### Records provided:
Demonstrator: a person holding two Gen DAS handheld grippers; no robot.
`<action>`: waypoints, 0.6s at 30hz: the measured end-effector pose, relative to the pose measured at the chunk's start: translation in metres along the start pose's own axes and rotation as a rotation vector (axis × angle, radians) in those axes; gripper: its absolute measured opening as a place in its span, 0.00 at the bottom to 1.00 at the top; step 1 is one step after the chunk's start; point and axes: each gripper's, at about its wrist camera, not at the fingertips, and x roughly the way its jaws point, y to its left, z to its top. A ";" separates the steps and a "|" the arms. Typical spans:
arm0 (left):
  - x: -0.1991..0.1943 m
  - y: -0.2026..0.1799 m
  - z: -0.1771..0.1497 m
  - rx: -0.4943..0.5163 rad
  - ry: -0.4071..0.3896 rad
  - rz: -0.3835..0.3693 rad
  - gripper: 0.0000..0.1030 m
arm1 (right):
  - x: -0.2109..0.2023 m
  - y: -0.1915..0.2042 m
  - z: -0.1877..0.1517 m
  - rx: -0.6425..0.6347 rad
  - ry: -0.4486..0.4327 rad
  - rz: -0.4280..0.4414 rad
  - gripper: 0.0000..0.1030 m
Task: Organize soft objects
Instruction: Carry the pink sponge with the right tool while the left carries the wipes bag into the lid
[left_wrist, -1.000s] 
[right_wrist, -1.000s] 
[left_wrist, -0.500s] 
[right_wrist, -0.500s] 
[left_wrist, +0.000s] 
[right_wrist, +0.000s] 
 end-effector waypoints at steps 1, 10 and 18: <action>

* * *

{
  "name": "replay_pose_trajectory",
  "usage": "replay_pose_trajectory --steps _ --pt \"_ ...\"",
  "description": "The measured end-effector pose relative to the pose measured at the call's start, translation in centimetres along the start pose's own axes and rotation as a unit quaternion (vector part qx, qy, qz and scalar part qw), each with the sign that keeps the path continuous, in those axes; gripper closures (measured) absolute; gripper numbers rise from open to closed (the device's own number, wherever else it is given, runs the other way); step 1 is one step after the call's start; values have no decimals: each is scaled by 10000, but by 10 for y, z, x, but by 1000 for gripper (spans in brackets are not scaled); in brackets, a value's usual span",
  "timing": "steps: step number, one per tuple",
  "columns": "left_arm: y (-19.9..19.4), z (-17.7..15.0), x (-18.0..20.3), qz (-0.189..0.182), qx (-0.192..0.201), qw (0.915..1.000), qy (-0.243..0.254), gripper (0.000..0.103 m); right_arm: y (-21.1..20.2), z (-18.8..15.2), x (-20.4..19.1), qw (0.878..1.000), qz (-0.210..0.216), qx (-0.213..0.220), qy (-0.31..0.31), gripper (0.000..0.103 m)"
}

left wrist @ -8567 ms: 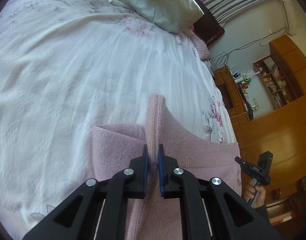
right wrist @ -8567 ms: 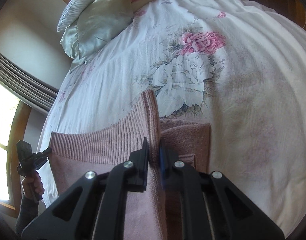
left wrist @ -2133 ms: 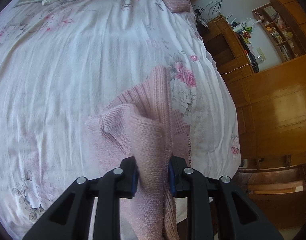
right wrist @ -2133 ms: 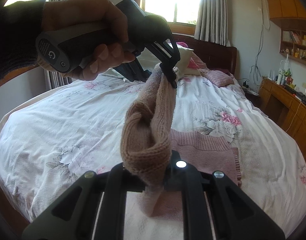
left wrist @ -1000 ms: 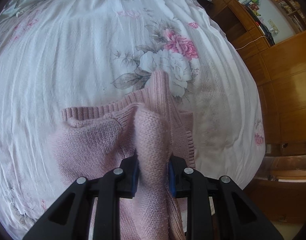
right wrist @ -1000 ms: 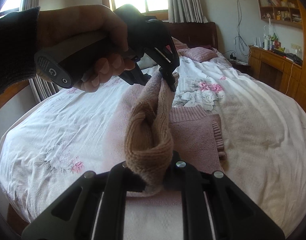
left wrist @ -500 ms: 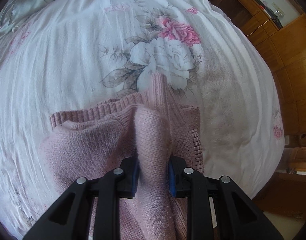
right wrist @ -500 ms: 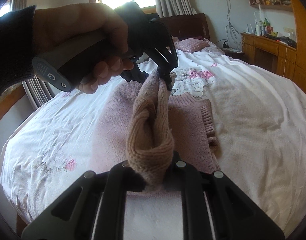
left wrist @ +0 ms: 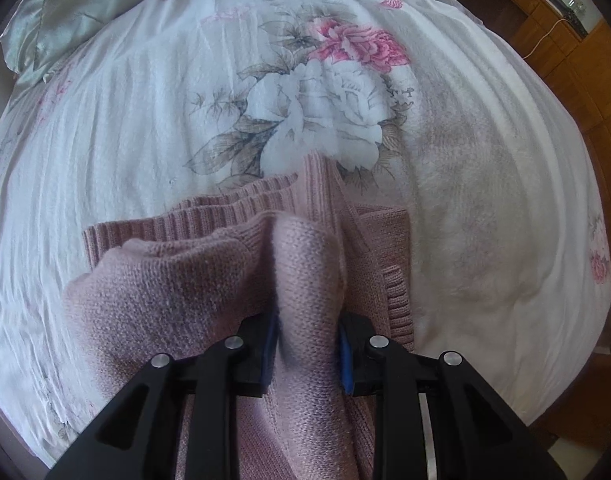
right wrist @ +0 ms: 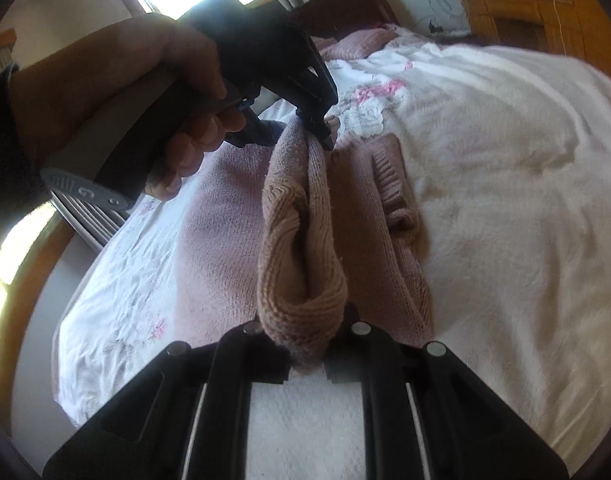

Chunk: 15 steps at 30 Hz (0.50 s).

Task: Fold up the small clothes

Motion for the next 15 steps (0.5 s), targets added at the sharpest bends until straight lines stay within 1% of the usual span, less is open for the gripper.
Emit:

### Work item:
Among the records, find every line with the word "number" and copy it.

### Task answer:
  "description": "The measured end-effector pose relative to the pose measured at the call's start, translation in centimetres along the start pose's own axes and rotation as a unit quaternion (vector part qx, qy, qz and scalar part qw), each with the sign that keeps the path continuous, in those axes; gripper closures (measured) absolute; gripper numbers rise from open to closed (the device's own number, wherever else it is given, runs the other way); step 1 is one step after the call's start; values have no decimals: each is scaled by 10000, but by 10 for y, z, x, but by 1000 for gripper (spans in brackets are not scaled); in brackets, a value's usual span",
  "timing": "steps: step number, one per tuple",

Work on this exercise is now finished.